In reality, pharmaceutical company revenues would be zero if doctors (OK, and nurse practitioners and—at least in some states—psychologists) didn’t prescribe their drugs.  So it’s doctors who have made antipsychotics one of the most prescribed classes of drugs in America, not the drug companies.  Why is this?  Has there been an epidemic of schizophrenia?  (NB:  most cases of schizophrenia do not fully respond to these drugs.)  Are we particularly susceptible to drug marketing?  Do we believe in the clear and indisputable efficacy of these drugs in the many psychiatric conditions for which they’ve been approved (and those for which they haven’t)?

No, I like to think of it instead as our collective failure to appreciate that patients are more resilient and adaptive than we give them credit for, not to mention our infatuation with the concept of biological psychiatry.  In fact, much of what we attribute to our drugs may in fact be the result of something else entirely.

For an example of what I mean, take a look at the following figure:

This figure has nothing to do with psychiatry.  It shows the average body temperature of two groups of patients with fever—one who received intravenous Tylenol, and the other who received an intravenous placebo.  As you can easily see, Tylenol cut the fever short by a good 30-60 minutes.  But both groups of patients eventually reestablished a normal body temperature.

This is a concept called homeostasis.  It’s the innate ability of a living creature to keep things constant.  When you have a fever, you naturally perspire to give off heat.  When you have an infection, you naturally mobilize your immune system to fight it.  (BTW, prescribing antibiotics for viral respiratory infections is wasteful:  the illness resolves itself “naturally” but the use of a drug leads us to believe that the drug is responsible.)  When you’re sad and hopeless, lethargic and fatigued, you naturally engage in activities to pull yourself out of this “rut.”  All too often, when we doctors see these symptoms, we jump at a diagnosis and a treatment, neglecting the very real human capacity—evolutionarily programmed!!—to naturally overcome these transient blows to our psychological stability and well-being.

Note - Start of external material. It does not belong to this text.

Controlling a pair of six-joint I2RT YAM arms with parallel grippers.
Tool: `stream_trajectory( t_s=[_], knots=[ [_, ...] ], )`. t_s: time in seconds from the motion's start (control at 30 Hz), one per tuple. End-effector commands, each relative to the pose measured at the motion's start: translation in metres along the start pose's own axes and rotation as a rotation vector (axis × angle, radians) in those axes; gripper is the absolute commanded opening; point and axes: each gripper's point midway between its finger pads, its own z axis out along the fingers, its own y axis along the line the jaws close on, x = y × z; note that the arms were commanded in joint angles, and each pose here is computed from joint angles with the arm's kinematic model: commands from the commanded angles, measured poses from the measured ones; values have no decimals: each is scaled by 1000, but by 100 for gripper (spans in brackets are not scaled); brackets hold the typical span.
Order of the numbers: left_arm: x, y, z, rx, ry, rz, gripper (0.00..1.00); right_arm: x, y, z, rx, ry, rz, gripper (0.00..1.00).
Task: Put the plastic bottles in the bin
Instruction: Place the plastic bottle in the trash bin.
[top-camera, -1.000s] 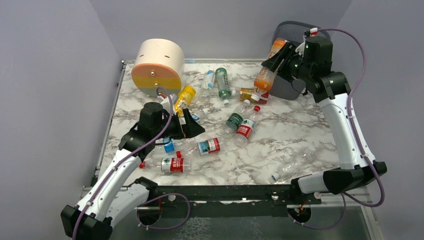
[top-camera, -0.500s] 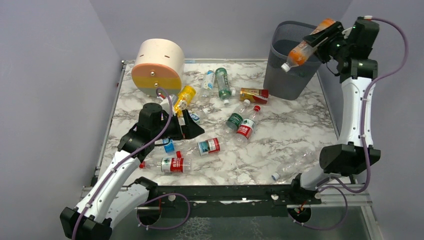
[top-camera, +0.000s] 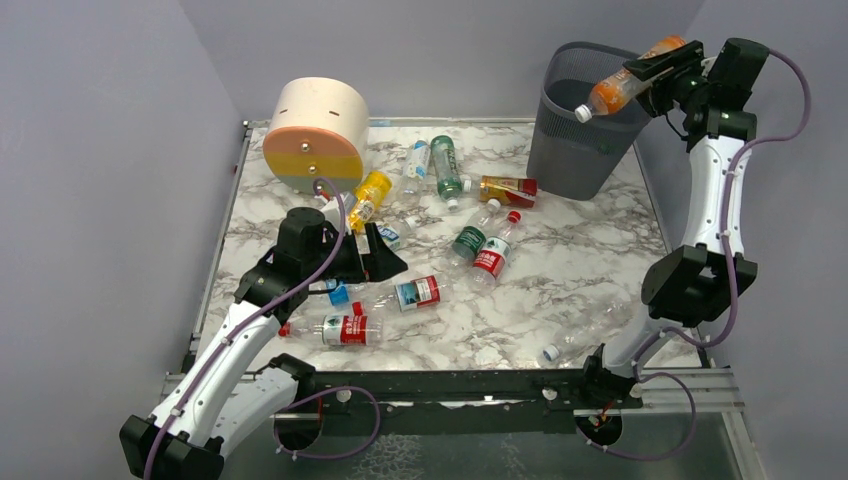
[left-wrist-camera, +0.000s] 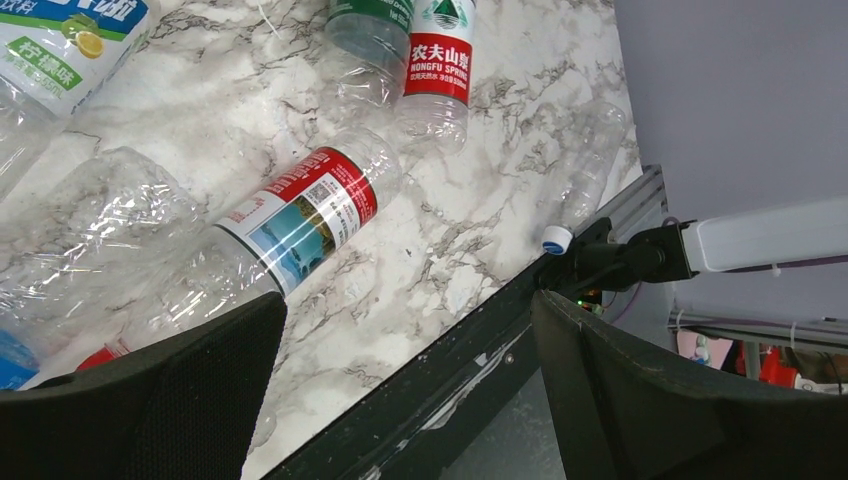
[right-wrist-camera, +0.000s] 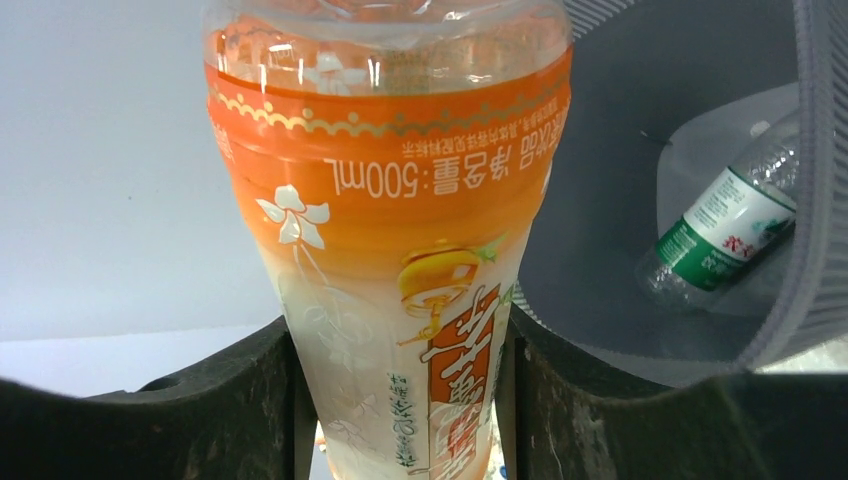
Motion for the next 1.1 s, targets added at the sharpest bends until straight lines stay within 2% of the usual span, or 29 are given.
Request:
stream_trajectory(
  t_s=[0.0, 0.2, 0.33, 0.4, 0.83, 1.07],
  knots=[
    [3, -4, -5, 15, 0, 30, 99, -17, 22, 8, -80, -42, 5, 57],
    [5, 0, -3, 6, 10, 29, 99, -24, 20, 22, -79, -45, 10, 60],
    [4, 1, -1, 1, 13, 34, 99, -23, 18, 26, -74, -43, 11, 75],
    [3, 1, -1, 0, 13, 38, 99, -22, 15, 29, -68, -40, 14, 79],
    [4, 2, -2, 0, 11, 40, 99, -18, 19, 29, -72, -23, 6, 82],
    [5, 0, -3, 10, 9, 32, 99, 2, 49, -4, -158, 31, -54, 88]
  ],
)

There’s another concept—this one from statistics—that we often fail to recognize.  It’s called “regression to the mean.”  If I survey a large number of people on some state of their psychological function (such as mood, or irritability, or distractibility, or anxiety, etc), those with an extreme score on their first evaluation will most likely have a more “normal” score on their next evaluation, and vice versa, even in the absence of any intervention.  In other words, if you’re having a particularly bad day today, you’re more likely to be having a better day the next time I see you.

This is perhaps the best argument for why it takes multiple sessions with a patient—or, at the very least, a very thorough psychiatric history—to make a confident psychiatric diagnosis and to follow response to treatment.  Symptoms—especially mild ones—come and go.  But in our rush to judgment (not to mention the pressures of modern medicine to determine a diagnosis ASAP for billing purposes), endorsement of a few symptoms is often sufficient to justify the prescription of a drug.

Homeostasis and regression to the mean are not the same.  One is a biological process, one is due to natural, semi-random variation.  But both of these concepts should be considered as explanations for our patients “getting better.”  When these changes occur in the context of taking a medication (particularly one like an atypical antipsychotic, with so many uses for multiple nonspecific diagnoses), we like to think the medication is doing the trick, when the clinical response may be due to something else altogether.

Al Jazeera was right: the pharmaceutical companies have done a fantastic job in placing atypical antipsychotics into every psychiatrist’s armamentarium.  And yes, we use them, and people improve.  The point, though, is that the two are sometimes not connected.  Until and unless we find some way to recognize this—and figure out what really works—Big Pharma will continue smiling all the way to the bank.